City of Moreland Council has reported the number of people counted riding on the Upfield Bike Path and Sydney Road at Park Street has almost quadrupled from 1992 to 2003. The 24-hour weekday average was 804 in
February 2008.

The Upfield path parallels Sydney Road shopping strip in Brunswick and Coburg, and is often used by pedestrians and cyclists for shopping, dog walking as well as commuter cycling.

Historic buildings along the path include the Brunswick Baths at Dawson Street and the Railway Hotel (now a Backpackers Hostel) at Albert Street, Brunswick.

==Landmarks==
Upfield railway line, Melbourne Zoo.

==Solar lighting at Fawkner Cemetery==
The section passing the Fawkner Cemetery was upgraded in February 2009 to include the world's first shared-pathway, solar lighting schema. Stonnington City Council introduced solar lighting on the Gardiners Creek Trail in May 2007. However they did not make use of a colour scheme as seen on the Upfield Bike path.

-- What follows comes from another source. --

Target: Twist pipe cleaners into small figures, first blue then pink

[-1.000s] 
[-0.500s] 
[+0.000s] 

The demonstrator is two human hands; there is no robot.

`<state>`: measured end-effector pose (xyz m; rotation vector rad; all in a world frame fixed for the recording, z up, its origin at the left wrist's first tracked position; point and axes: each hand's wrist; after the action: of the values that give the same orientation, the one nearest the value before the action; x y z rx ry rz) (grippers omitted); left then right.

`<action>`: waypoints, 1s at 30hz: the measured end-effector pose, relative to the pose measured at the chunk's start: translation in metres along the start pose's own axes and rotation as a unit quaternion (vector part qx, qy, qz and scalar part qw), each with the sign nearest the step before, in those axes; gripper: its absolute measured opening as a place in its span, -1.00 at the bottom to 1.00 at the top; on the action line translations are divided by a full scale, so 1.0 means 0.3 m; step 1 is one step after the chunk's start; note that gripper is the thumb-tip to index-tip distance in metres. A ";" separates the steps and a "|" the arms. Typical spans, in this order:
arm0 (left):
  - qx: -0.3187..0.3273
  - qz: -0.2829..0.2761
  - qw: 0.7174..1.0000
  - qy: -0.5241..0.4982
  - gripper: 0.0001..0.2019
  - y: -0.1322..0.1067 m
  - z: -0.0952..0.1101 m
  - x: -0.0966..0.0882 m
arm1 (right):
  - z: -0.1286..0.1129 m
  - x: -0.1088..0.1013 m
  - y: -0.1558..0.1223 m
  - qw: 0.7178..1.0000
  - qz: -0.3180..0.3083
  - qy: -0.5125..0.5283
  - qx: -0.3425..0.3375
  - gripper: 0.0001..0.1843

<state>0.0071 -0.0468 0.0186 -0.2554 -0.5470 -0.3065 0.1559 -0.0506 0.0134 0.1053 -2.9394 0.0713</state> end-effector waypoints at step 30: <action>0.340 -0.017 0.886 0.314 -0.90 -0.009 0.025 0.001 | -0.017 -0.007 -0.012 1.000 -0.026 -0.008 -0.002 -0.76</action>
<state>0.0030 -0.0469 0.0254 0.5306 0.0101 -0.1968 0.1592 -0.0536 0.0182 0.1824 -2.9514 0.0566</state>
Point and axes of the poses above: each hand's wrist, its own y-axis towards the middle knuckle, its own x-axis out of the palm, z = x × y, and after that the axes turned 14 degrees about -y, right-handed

Previously the path was without lights and unfriendly to riders. The new array of red LED on the left and white LED on the right, creates a delineated "airport runway" style, visually stunning, lighting grid, providing up to 600 metres of visible pathway for riders, even at the darkest hours. Hazards are indicated using amber LED.

For safety, the lights are mounted flush with the ground where they absorb more than enough energy, stored in their environmentally friendly super capacitors during daylight, to provide up to 14 hours of continuous lighting.

==Connections==
- The path comes to a dead end in the north at Box Forest Road at Fawkner Cemetery.
- It meets the Capital City Trail in the south.

The Western Ring Road Trail is 1.4 km to the north, up Sydney Road, from the most northerly end of the trail.

North end at .
South end at .

==Cultural references==
Upfield Bike Path is the name and subject matter of a song by Melbourne indie band Huon. The track appears on the compilation album Kraftworks.